最大218億8,000万ドル(契約当時のレートで約2.4兆円)にのぼる契約は、2021年3月に結ばれました。米陸軍が導入を計画しているのは「Integrated Visual Augmentation System (IVAS)」と呼称されるシステム。「HoloLens 2」10万台を導入予定で、契約期間は10年間です。
ヘッドセットにはナイトビジョンやサーマルビジョンの強化、その他の不特定多数の状況認識機能を備えています。さらにセンサーが搭載され、兵士が実際に人命を危険にさらす前に脅威を見極めることができるようになります。
2021年10月に導入延期が発表されたものの、2022年初にはテストの実施も報じられていました。

調達予算から3.5億ドルが削減

米メディアBreaking Defenseの報道によると、米国上院歳出委員会はIVASの調達計画から3.5億ドル(約463億円)の削減を決定しました。
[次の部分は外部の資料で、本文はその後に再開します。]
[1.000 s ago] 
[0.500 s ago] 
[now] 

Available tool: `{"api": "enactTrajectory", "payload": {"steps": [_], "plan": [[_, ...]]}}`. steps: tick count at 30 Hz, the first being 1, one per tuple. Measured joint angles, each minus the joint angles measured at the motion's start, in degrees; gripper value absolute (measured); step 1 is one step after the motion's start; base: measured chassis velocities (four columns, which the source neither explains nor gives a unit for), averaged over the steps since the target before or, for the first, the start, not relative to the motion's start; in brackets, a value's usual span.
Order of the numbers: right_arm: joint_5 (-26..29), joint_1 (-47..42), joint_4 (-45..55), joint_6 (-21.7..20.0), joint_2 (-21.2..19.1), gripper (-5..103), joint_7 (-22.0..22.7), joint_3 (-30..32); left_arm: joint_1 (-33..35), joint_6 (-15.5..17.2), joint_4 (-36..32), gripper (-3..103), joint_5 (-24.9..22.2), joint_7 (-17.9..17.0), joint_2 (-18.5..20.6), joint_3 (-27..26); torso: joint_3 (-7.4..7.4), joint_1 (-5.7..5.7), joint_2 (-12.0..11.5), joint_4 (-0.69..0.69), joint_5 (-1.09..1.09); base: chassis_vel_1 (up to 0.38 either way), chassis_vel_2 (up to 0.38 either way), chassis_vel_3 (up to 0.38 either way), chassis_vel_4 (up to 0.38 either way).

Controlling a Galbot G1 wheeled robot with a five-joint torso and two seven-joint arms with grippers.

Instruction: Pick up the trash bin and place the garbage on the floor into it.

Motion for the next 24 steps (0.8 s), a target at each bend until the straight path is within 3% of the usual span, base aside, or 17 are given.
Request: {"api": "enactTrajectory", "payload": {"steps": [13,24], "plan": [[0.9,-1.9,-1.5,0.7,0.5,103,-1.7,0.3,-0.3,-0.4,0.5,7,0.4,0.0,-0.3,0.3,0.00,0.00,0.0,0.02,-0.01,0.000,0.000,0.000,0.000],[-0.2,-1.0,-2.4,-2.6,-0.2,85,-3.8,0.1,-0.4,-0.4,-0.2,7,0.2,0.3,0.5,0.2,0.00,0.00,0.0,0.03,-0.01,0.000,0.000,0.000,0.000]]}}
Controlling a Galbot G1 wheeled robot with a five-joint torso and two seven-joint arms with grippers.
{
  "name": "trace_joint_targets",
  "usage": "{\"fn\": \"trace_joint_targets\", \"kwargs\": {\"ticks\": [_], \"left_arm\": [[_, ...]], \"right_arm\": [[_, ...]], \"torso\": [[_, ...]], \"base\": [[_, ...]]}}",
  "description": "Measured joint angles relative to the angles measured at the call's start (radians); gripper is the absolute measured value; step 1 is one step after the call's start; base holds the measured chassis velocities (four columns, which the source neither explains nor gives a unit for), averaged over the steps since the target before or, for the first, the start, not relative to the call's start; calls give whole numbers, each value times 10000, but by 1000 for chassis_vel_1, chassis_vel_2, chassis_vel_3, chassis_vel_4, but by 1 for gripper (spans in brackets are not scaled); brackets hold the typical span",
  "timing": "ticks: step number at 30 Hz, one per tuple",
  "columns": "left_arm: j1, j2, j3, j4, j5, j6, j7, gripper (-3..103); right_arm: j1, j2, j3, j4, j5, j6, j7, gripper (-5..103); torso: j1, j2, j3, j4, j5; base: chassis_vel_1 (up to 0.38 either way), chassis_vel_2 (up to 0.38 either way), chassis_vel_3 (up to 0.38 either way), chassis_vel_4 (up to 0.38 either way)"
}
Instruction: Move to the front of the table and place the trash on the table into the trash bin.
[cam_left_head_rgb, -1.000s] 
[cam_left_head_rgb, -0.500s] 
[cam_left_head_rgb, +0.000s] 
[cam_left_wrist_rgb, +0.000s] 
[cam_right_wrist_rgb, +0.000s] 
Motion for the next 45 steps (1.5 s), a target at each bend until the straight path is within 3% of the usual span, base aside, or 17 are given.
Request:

デバイス調達に残された金額は、およそ5,000万ドルということです。
「委員会は、IVASが現在もソフトウェア、ハードウェア、ユーザー満足の点で課題を持っていること、これに対して軍が十分に対応していないことを懸念しています」と公式声明では述べられました。「委員会は、テストと評価の期間を10か月間延長するという米陸軍の2021年の決定を考慮しています。しかしIVAS 1.1には、重大な開発上の課題もあるという点を、忘れてはなりません」
なおIVASの研究開発資金には5,000万ドルが追加で充当され、委員会はIVASの開発やテストに「引き続き賛同する」という旨は記されています。

導入延期に次ぐ予算の削減。開発上の課題がどういうものなのかは判明していませんが、HoloLens 2大規模導入の実現には、まだ時間を要することがうかがえます。